Integrating autoencoders with GCNs marks a significant advancement in FRS, providing an efficient way to address the high-dimensionality challenge. Autoencoders compress raw CNN-extracted features into a more manageable latent space, enhancing the GCN’s capacity to process and learn from these features efficiently. These hybrid models are critical in FRS because visual attributes have a significant impact on item compatibility and style coherence. The work by Li et al. [36], along with studies by Liu et al. [37] and subsequent research [38,39], demonstrates how integrating multiple types of features into a cohesive model can greatly improve the scalability and performance of recommendation systems.

To further explore the potential of these models, the autoencoder-constrained graph convolutional network (AEGCN) introduced by Ma et al. [40] showcases an innovative architecture where the autoencoder component is designed to reduce information loss during graph operations, such as Laplacian smoothing. In addition, Kipf and Welling’s Variational graph auto-encoder (VGAE) [41] was introduced as a method for unsupervised learning over graph-structured data, using latent variables to learn meaningful latent embeddings of undirected graphs. This model, which pairs a GCN encoder with an inner product decoder, exhibits improved predictive accuracy for link prediction in citation networks, especially when it leverages node features.
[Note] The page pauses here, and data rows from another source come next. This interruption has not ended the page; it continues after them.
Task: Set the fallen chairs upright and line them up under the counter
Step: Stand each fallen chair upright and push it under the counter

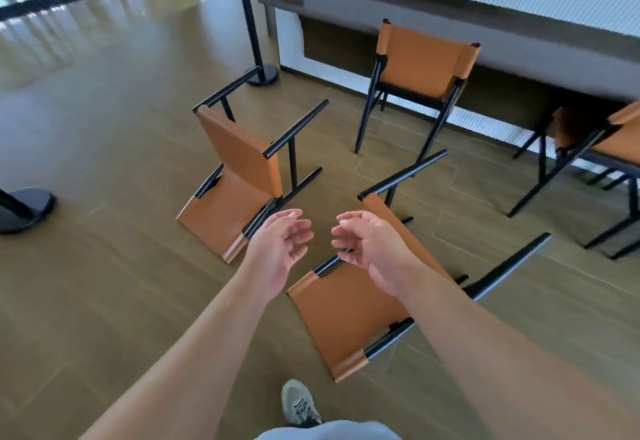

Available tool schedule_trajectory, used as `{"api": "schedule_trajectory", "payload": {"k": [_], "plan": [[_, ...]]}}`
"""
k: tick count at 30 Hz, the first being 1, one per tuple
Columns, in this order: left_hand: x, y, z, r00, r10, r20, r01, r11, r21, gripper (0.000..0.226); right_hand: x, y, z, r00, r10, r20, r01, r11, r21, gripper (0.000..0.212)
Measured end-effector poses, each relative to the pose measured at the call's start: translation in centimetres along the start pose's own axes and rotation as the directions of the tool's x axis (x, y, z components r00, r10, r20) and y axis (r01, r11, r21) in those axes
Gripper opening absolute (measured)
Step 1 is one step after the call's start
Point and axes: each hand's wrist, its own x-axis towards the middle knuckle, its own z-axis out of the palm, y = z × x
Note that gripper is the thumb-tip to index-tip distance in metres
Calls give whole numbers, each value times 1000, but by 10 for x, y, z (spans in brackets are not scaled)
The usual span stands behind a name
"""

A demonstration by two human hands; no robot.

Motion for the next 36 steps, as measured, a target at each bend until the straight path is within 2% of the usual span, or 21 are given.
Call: {"api": "schedule_trajectory", "payload": {"k": [8, 18, 25, 36], "plan": [[-36, -34, 33, 994, -43, 97, 27, 987, 157, 19, -73, 34, -50, 989, 3, -149, 22, 986, 166, 14], [-53, -51, 54, 979, -106, 173, 58, 963, 263, 17, -110, 57, -68, 956, -13, -294, 85, 968, 234, 16], [-10, -38, 40, 958, -173, 228, 92, 941, 327, 20, -78, 66, -54, 908, 54, -415, 75, 955, 287, 16], [117, 14, -30, 888, -315, 334, 121, 862, 491, 20, 21, 60, 39, 823, 137, -551, 57, 946, 320, 13]]}}
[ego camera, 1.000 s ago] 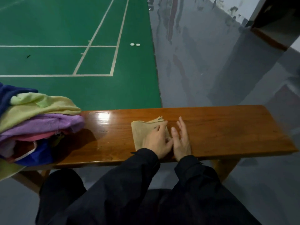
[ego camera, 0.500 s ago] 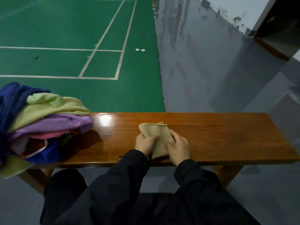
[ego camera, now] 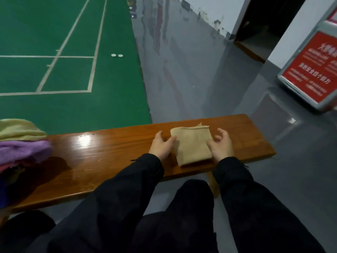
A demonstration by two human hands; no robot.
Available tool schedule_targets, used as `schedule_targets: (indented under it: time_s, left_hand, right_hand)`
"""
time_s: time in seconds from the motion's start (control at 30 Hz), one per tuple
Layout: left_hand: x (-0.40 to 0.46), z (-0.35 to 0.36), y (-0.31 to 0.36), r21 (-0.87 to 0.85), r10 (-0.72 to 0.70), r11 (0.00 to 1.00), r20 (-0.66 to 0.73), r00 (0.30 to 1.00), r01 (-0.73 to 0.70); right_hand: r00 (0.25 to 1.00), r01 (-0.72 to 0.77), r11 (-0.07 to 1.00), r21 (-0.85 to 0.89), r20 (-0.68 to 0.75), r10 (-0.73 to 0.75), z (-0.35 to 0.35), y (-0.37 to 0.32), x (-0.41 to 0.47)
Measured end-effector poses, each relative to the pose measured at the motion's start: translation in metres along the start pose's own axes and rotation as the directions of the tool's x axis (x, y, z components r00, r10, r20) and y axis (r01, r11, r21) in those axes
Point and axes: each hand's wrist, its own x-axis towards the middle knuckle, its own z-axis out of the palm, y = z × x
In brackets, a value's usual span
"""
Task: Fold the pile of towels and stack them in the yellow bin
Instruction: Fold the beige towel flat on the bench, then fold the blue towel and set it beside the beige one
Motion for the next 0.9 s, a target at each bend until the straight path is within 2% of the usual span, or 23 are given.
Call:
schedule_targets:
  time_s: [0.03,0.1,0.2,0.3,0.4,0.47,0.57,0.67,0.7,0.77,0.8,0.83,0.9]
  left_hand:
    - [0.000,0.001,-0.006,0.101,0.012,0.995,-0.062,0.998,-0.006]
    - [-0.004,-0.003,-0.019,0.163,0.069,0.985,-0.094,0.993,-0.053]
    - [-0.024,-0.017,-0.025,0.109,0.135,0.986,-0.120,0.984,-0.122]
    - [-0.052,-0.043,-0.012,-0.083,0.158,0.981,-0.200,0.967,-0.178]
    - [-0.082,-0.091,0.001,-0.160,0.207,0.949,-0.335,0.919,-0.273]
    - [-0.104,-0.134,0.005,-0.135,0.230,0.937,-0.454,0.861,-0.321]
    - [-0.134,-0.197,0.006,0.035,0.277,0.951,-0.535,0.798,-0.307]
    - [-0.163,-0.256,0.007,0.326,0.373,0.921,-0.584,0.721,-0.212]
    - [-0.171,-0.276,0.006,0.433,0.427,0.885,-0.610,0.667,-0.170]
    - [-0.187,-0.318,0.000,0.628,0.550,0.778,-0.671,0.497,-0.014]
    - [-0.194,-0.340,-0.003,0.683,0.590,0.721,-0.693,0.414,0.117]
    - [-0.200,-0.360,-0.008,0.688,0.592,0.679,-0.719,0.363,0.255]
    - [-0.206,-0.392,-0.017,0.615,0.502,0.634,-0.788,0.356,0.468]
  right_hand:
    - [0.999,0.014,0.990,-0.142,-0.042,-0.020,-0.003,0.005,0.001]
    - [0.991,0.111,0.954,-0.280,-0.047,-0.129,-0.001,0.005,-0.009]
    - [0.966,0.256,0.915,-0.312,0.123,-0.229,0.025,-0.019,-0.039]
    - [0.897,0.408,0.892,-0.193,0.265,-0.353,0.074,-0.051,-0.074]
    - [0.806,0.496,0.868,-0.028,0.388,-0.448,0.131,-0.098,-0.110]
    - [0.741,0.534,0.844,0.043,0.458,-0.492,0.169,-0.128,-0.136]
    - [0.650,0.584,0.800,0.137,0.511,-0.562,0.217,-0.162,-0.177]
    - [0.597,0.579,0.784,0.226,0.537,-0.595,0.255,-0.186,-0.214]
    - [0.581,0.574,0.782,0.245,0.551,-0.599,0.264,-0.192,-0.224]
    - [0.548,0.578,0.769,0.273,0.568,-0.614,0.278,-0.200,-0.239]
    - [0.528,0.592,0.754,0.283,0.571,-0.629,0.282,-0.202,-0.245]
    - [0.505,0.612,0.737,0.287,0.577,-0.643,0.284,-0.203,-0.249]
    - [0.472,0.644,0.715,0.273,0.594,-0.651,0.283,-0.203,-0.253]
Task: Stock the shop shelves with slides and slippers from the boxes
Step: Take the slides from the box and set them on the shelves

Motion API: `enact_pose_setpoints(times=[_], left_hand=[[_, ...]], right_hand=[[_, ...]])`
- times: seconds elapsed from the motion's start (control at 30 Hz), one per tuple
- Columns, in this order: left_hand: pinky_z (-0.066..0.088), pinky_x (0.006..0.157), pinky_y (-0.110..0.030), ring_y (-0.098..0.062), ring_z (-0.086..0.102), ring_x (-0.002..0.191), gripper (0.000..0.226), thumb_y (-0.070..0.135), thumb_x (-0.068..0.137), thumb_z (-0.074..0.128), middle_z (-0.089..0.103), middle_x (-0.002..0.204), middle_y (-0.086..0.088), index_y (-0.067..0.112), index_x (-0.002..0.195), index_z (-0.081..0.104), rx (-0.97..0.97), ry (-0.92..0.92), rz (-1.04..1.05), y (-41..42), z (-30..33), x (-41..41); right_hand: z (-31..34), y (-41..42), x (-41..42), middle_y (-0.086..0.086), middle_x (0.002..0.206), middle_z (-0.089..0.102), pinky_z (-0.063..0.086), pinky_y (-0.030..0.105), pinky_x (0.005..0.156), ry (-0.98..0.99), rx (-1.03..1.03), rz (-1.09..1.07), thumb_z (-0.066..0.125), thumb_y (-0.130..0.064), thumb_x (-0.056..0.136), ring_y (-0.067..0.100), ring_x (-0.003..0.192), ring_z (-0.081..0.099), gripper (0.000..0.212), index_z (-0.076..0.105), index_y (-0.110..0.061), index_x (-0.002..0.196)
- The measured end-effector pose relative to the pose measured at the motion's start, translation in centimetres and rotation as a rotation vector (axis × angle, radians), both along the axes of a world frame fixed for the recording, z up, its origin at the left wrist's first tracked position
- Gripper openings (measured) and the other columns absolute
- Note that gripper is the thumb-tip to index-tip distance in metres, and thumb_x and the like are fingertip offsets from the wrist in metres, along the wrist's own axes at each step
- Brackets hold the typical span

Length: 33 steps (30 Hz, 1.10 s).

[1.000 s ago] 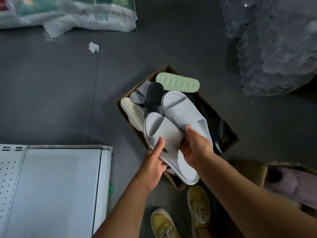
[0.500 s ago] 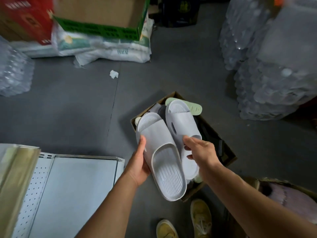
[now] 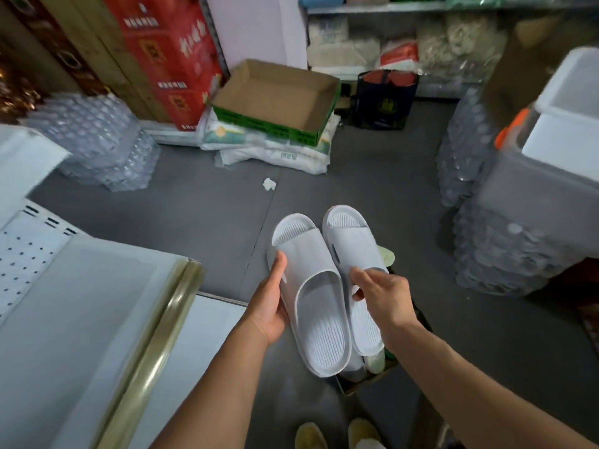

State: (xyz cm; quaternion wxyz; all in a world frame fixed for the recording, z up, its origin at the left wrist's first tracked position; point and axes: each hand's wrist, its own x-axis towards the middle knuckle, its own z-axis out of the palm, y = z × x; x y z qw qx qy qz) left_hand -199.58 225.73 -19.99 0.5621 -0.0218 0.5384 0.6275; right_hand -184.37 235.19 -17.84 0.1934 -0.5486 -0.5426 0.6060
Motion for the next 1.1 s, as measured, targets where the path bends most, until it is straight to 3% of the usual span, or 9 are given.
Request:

2.3. Predicting Visual Compatibility in Fashion

A core aspect of modern FRS is predicting visual compatibility between fashion items. McAuley et al. [24] initially approached this problem by learning a compatibility metric from CNN features, a foundational step towards more nuanced visual compatibility models. Veit et al. [42] further elaborated on this by using a Siamese network to learn compatibility from images, improving the system’s predictive accuracy. Such improvements have led to models that can effectively recommend items that are not only individually appealing but also stylistically coherent when paired or grouped [34,43,44].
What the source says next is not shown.